### TASK GOAL
Nothing but the lines from the one containing "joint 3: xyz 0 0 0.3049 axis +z" through the one containing "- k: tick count", both included, should be given again, each exactly as written below.

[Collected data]
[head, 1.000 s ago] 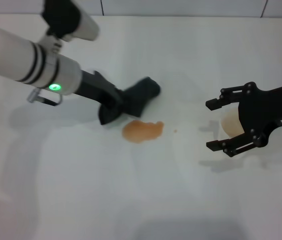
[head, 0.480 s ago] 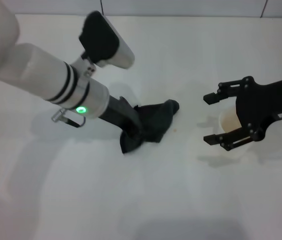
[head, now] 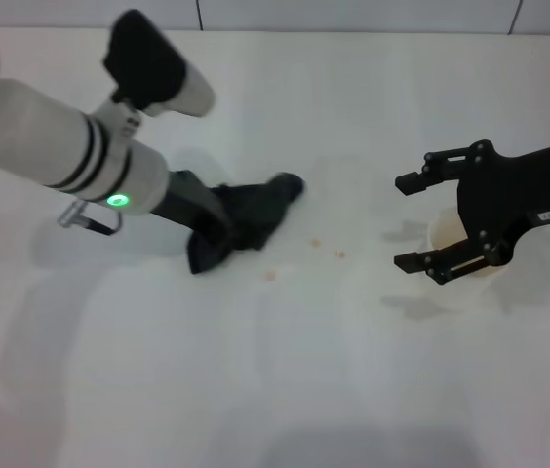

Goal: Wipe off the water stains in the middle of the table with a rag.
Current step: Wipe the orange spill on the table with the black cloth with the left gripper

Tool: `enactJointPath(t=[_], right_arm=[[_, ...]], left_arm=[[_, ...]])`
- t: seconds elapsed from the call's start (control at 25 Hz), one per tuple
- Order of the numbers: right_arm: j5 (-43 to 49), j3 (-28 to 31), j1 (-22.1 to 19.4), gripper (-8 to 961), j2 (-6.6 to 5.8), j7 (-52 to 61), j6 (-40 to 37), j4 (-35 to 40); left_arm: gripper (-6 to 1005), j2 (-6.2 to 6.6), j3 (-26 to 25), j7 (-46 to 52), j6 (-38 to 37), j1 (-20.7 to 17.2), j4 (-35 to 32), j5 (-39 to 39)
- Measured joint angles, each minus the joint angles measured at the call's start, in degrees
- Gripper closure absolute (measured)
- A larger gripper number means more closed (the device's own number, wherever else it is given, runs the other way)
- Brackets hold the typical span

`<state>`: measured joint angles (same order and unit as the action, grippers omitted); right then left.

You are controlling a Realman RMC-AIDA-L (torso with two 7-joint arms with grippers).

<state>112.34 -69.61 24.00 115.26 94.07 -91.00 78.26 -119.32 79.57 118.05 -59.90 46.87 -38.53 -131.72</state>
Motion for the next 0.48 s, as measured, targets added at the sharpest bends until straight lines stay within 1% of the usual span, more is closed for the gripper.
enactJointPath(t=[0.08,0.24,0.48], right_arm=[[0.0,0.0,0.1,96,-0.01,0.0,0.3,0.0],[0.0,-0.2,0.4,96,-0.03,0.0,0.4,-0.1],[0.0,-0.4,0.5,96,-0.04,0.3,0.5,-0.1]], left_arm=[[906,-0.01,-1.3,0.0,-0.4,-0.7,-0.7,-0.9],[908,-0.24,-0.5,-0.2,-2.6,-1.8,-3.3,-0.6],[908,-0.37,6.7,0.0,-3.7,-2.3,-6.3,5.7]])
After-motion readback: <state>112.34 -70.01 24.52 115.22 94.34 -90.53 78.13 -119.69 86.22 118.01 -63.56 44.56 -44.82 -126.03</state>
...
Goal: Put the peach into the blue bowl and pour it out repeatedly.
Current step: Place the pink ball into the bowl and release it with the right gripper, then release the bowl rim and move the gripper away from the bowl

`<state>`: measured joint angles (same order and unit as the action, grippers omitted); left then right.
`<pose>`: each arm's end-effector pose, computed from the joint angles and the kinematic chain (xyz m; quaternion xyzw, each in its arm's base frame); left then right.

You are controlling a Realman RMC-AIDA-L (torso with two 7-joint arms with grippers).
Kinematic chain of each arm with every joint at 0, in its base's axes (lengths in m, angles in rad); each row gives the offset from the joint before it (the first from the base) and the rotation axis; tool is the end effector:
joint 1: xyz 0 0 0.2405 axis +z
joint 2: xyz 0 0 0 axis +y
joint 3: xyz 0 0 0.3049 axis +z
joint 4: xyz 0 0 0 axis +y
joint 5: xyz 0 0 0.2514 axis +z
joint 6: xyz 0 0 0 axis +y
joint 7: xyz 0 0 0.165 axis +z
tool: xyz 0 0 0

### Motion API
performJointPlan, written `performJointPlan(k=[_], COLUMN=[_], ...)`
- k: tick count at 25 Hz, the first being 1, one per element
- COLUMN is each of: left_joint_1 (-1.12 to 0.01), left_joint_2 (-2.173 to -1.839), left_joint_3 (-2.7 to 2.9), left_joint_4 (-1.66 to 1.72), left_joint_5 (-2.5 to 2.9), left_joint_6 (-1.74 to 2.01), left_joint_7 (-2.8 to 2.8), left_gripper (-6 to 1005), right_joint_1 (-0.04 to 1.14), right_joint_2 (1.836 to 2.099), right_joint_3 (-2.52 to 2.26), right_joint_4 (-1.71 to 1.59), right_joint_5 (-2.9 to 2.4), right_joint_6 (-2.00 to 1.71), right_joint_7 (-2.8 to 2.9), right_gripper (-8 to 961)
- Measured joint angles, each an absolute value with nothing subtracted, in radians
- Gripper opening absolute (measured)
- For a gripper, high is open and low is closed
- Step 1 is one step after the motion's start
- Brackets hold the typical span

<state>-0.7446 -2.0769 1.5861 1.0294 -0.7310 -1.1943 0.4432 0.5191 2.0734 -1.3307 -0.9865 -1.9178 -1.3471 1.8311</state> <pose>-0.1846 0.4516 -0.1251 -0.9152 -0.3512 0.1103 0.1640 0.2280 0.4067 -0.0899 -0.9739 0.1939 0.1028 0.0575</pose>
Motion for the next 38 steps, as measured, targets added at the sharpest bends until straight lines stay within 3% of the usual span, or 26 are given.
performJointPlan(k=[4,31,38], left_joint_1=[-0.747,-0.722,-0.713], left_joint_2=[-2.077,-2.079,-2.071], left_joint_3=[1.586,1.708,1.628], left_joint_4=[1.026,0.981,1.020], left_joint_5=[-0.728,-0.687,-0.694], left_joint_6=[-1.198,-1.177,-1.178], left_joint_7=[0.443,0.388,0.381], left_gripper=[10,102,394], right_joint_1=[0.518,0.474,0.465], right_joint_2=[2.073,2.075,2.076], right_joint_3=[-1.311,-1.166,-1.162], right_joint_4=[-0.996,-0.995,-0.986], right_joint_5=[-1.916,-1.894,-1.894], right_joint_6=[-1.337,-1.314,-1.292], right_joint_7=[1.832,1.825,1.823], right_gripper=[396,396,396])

### RESULT FOR THIS EXERCISE
joint 3: xyz 0 0 0.3049 axis +z
joint 4: xyz 0 0 0 axis +y
joint 5: xyz 0 0 0.2514 axis +z
joint 6: xyz 0 0 0 axis +y
joint 7: xyz 0 0 0.165 axis +z
tool: xyz 0 0 0

### Motion API
performJointPlan, written `performJointPlan(k=[_], COLUMN=[_], ...)`
- k: tick count at 25 Hz, the first being 1, one per element

Here is where the answer stops.